--- WORK REQUIRED ---
Scan the entries below for the word "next". Copy each line that has it.
DATA Block Start
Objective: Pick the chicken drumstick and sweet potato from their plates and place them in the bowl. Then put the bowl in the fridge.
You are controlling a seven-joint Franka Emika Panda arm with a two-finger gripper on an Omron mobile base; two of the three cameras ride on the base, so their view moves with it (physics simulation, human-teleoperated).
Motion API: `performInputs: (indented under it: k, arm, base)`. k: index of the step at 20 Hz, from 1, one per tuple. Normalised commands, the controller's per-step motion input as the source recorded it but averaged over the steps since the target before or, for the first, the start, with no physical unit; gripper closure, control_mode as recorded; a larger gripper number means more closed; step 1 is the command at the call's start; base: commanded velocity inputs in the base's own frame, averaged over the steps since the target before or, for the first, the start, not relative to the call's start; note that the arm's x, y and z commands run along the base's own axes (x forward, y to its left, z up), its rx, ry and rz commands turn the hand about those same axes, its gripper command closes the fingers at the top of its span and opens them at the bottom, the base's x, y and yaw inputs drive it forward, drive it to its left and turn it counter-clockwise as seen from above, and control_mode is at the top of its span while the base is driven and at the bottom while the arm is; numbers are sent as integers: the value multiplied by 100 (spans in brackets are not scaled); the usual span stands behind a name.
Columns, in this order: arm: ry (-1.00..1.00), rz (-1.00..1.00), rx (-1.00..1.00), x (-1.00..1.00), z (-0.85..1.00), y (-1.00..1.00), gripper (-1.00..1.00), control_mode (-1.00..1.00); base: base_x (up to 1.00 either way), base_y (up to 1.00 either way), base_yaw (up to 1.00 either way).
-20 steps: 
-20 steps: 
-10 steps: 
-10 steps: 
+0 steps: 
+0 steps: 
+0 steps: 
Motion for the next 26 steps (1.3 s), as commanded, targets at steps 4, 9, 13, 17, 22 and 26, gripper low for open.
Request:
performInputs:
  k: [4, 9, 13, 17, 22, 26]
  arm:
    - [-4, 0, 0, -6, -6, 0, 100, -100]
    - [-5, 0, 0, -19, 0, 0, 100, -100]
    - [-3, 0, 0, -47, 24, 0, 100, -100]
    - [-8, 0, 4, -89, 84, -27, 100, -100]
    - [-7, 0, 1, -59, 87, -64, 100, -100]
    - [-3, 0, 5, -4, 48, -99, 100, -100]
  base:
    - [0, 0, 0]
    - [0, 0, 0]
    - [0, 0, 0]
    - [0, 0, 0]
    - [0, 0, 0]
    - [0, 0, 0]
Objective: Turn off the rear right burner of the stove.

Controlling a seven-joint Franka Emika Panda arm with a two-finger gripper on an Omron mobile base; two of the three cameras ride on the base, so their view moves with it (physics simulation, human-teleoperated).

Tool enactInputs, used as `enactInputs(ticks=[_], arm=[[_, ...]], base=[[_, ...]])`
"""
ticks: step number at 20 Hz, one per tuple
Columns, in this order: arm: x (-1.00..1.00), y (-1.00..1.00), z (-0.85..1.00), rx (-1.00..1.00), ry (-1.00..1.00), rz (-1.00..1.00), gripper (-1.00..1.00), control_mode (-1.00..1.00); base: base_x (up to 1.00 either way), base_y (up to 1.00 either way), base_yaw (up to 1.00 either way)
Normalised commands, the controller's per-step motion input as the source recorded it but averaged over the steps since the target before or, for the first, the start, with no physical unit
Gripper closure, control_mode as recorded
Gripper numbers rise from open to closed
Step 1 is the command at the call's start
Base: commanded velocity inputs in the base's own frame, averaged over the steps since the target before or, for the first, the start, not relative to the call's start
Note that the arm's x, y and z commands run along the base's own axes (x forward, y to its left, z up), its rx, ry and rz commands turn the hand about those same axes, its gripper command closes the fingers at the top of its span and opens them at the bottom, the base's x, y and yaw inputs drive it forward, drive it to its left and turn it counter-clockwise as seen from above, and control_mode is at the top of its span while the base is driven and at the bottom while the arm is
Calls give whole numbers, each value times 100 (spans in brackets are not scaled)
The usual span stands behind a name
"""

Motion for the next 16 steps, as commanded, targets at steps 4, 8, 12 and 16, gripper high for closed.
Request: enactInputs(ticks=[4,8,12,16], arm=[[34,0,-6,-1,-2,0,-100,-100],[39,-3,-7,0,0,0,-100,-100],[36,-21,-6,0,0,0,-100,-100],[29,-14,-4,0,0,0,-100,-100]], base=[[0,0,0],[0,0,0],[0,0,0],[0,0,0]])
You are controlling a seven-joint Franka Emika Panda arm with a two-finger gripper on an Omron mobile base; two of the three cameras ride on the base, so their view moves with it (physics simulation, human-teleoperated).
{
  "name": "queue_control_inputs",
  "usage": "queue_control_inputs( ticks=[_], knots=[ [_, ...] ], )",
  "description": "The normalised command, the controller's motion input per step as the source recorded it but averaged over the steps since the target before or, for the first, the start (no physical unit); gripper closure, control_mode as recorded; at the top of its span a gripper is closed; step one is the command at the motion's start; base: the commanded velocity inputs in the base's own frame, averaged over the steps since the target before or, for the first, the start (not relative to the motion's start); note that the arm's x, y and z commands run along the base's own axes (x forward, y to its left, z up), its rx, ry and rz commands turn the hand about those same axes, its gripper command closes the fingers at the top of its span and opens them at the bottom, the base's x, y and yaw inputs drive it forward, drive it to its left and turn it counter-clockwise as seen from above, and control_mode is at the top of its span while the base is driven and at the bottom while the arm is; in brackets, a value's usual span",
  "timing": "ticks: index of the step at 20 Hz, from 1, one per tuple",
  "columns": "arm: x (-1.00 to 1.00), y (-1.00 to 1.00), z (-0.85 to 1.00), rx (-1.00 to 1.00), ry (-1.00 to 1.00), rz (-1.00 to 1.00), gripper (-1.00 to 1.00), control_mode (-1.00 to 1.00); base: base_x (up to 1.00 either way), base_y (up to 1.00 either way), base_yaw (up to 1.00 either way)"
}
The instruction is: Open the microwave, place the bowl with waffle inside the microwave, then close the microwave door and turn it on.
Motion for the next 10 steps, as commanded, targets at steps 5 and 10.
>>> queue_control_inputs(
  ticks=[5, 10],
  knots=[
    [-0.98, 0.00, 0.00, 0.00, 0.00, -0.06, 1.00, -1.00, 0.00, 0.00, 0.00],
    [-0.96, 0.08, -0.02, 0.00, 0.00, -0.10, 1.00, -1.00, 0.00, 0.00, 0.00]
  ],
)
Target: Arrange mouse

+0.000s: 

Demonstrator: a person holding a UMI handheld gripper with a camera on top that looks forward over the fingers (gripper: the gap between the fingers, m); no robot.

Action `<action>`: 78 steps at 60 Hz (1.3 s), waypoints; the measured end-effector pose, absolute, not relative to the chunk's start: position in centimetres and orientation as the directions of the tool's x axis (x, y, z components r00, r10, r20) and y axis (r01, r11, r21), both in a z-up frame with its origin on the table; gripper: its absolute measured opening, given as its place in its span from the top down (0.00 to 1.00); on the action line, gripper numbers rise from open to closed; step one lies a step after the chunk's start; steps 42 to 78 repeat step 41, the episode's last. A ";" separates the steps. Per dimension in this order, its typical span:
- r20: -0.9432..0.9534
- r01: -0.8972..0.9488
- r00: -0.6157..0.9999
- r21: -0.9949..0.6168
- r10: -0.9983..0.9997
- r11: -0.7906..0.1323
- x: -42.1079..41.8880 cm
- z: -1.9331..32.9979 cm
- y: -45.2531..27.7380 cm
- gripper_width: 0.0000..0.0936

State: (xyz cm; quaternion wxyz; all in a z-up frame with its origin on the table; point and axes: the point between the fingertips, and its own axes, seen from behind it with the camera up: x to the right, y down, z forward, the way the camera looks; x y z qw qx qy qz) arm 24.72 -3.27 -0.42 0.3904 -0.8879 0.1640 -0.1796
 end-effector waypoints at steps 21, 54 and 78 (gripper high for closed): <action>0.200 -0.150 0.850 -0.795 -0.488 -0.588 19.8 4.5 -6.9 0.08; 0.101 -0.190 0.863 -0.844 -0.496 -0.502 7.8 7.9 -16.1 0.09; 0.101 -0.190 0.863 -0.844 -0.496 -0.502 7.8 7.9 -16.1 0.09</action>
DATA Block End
--- TASK RESULT ---
Motion for the next 26 steps (1.3 s), as commanded, targets at steps 4, 9, 13, 17, 22 and 26, gripper low for open.
Motion for the next 16 steps, as commanded, targets at steps 4, 8, 12 and 16, gripper high for closed.
Motion for the next 10 steps, as commanded, targets at steps 5 and 10.

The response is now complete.